Demystifying Distributed Data Parallel (DDP): A Journey from First Principles

If you’ve ever trained a large model across multiple GPUs, you know the drill: wrap your model in PyTorch’s DistributedDataParallel (DDP), bump up your batch size, and watch the loss go down. But under the hood, scaling isn’t magic. It’s a constant battle against the communication bottleneck.

I recently decided to build my own DDP implementation from scratch to really understand how to squeeze every bit of performance out of the network. What started as a “simple” exercise in overlapping compute and communication turned into a deep dive into CUDA streams, zero-copy memory buffers, and the lies that async_op=True tells you.

Here is the journey of how I went from a naive DDP implementation to a fully optimized, stream-overlapped, bucketed DDP.

1. The Baseline: Naive DDP

At its core, DDP is simple: you copy your model across multiple GPUs, give each GPU a different slice of the data, run the forward and backward passes, and then average the gradients across all GPUs before taking an optimizer step.

Here is the most basic way we could implement this:

class NaiveDDP(nn.Module):
    def __init__(self, module: nn.Module) -> None:
        super().__init__()
        self.module = module

    def forward(self, *inputs, **kwargs):
        return self.module(*inputs, **kwargs)

    def _allreduce_gradients(self):
        world_size = dist.get_world_size()
        for param in self.module.parameters():
            if param.grad is not None:
                dist.all_reduce(param.grad.data, op=dist.ReduceOp.SUM)
                param.grad.data /= world_size

    @contextlib.contextmanager
    def backward_and_sync(self):
        yield # loss.backward() happens here
        self._allreduce_gradients()

In this setup, we wait for the entire backward pass to finish before we start communicating.

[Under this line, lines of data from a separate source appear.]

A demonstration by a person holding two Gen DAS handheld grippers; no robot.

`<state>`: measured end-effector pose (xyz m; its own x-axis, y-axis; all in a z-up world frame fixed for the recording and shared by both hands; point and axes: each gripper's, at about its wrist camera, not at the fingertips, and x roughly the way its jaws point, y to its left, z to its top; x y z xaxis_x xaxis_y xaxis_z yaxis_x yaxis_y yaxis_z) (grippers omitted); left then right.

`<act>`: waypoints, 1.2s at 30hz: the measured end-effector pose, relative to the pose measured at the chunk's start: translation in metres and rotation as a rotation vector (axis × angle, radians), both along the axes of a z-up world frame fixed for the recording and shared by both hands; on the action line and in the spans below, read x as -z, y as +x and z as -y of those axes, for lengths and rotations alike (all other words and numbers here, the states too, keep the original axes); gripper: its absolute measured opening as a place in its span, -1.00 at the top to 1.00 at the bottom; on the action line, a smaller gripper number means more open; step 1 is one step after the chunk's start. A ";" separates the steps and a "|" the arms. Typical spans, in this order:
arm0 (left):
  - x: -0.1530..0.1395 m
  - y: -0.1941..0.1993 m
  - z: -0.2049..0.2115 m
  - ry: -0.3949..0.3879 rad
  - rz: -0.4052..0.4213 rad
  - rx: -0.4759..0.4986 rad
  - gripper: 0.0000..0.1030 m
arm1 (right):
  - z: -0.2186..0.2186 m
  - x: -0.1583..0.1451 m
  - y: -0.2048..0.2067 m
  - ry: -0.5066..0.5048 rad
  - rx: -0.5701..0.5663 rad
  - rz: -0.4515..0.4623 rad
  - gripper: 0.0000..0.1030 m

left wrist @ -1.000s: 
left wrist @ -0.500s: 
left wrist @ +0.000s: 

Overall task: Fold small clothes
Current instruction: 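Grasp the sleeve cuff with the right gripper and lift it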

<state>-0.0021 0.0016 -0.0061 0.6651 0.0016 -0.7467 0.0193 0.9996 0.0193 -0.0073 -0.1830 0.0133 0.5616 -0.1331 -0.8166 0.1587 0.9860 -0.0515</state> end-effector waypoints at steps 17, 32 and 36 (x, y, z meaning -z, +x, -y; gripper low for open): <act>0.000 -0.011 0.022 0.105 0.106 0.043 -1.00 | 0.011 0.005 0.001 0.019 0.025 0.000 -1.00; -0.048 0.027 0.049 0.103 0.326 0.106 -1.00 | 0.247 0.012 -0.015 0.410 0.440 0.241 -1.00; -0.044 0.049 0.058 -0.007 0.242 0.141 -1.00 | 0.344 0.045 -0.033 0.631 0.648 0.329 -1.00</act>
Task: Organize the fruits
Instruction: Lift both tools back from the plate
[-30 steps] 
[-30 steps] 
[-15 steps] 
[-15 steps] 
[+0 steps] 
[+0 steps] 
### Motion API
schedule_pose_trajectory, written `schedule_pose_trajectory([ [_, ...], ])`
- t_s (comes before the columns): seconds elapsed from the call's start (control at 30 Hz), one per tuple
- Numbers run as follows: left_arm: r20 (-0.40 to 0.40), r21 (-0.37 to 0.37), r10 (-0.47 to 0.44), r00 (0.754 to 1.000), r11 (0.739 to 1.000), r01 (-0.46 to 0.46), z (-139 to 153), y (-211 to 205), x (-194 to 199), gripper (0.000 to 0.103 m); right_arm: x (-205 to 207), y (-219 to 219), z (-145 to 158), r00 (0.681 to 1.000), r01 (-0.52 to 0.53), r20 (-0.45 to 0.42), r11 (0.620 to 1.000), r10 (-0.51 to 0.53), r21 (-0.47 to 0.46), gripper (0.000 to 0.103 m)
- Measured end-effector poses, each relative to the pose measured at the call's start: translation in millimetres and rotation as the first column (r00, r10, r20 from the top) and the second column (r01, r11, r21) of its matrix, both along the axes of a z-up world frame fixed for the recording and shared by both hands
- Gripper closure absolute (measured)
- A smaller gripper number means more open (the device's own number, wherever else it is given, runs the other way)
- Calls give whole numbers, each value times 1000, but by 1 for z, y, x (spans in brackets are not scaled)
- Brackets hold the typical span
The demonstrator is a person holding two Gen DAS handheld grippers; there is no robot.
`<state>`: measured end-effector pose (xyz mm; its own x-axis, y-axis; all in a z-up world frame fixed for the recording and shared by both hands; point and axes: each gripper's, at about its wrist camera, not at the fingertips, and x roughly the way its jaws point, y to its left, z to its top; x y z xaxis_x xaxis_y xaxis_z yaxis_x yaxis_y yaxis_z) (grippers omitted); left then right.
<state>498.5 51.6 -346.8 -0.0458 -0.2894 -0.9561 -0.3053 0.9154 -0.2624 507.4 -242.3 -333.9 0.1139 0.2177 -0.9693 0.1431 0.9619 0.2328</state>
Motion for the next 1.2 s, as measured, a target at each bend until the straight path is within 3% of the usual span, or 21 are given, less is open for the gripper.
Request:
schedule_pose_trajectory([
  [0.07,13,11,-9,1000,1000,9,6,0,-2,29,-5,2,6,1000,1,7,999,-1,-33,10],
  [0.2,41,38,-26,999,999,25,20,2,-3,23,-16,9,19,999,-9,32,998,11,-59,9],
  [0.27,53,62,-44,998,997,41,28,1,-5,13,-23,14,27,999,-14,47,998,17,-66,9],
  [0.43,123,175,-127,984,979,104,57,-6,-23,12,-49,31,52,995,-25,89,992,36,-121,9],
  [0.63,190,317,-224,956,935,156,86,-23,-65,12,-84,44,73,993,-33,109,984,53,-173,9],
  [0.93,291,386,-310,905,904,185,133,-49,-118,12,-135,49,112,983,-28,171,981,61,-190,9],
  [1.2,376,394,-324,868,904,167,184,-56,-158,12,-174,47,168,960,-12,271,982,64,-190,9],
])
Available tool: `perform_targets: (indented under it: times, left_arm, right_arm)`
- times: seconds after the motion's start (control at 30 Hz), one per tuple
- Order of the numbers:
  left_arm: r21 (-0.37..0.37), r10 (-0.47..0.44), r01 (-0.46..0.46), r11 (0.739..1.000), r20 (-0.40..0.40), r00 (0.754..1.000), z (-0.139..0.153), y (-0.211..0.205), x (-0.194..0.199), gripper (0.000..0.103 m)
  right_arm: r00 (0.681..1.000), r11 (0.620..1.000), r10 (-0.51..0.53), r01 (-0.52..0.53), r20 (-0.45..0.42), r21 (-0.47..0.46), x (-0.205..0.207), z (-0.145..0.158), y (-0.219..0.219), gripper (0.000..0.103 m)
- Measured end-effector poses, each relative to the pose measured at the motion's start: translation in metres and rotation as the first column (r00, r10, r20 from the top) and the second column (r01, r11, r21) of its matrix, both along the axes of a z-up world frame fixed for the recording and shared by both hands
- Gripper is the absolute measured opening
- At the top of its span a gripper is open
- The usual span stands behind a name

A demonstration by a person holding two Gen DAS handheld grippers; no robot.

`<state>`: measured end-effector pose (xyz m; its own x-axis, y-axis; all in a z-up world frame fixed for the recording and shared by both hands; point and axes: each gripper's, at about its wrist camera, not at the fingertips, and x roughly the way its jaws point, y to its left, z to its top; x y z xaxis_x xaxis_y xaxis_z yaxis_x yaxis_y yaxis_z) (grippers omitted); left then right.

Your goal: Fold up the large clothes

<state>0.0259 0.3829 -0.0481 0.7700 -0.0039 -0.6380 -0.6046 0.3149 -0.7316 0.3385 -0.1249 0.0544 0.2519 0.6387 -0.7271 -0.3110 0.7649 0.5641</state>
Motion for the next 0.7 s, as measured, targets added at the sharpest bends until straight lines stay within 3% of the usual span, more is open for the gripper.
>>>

Naive DDP Diagram Notice how the communication (purple) only starts after all the computation (red) is completely finished.

Naive DDP Timeline Looking at the timeline, the GPU sits idle during the communication phase. This is a massive waste of time!

The Problem: Compute and communication happen strictly sequentially. The network bandwidth is completely unused during the backward pass, and the GPU compute cores are twiddling their thumbs during the all-reduce phase.

2. Overlapped Synchronous DDP: Hooking into the Backward Pass

How can we do better? Well, the gradients for the later layers (closer to the output) are computed first during the backward pass. Why wait for the first layer’s gradients to be computed before we start sending the last layer’s gradients across the network?

PyTorch gives us a handy tool: register_post_accumulate_grad_hook. We can attach a hook to every parameter that fires the moment its gradient is ready!

class OverlappedSyncDDP(nn.Module):
    def __init__(self, module: nn.Module) -> None:
        super().__init__()
        self.module = module
        for p in self.module.parameters():
            if p.requires_grad:
                p.register_post_accumulate_grad_hook(self._all_reduce_grad_hook)

    def _all_reduce_grad_hook(self, param: torch.Tensor) -> None:
        if param.grad is not None:
            dist.all_reduce(param.grad, op=dist.ReduceOp.SUM)
            param.grad /= dist.get_world_size()

Overlapped Sync DDP Diagram Now, as soon as a gradient is ready, we immediately fire off an all-reduce operation.

Overlapped Sync DDP Timeline The timeline looks better, but there’s a catch.

The Problem: dist.all_reduce is a synchronous blocking call. Even though we start the communication earlier, the backward pass literally pauses and waits for the communication of that specific parameter to finish before moving on to compute the next gradient. We haven’t actually overlapped compute and communication; we’ve just interleaved them.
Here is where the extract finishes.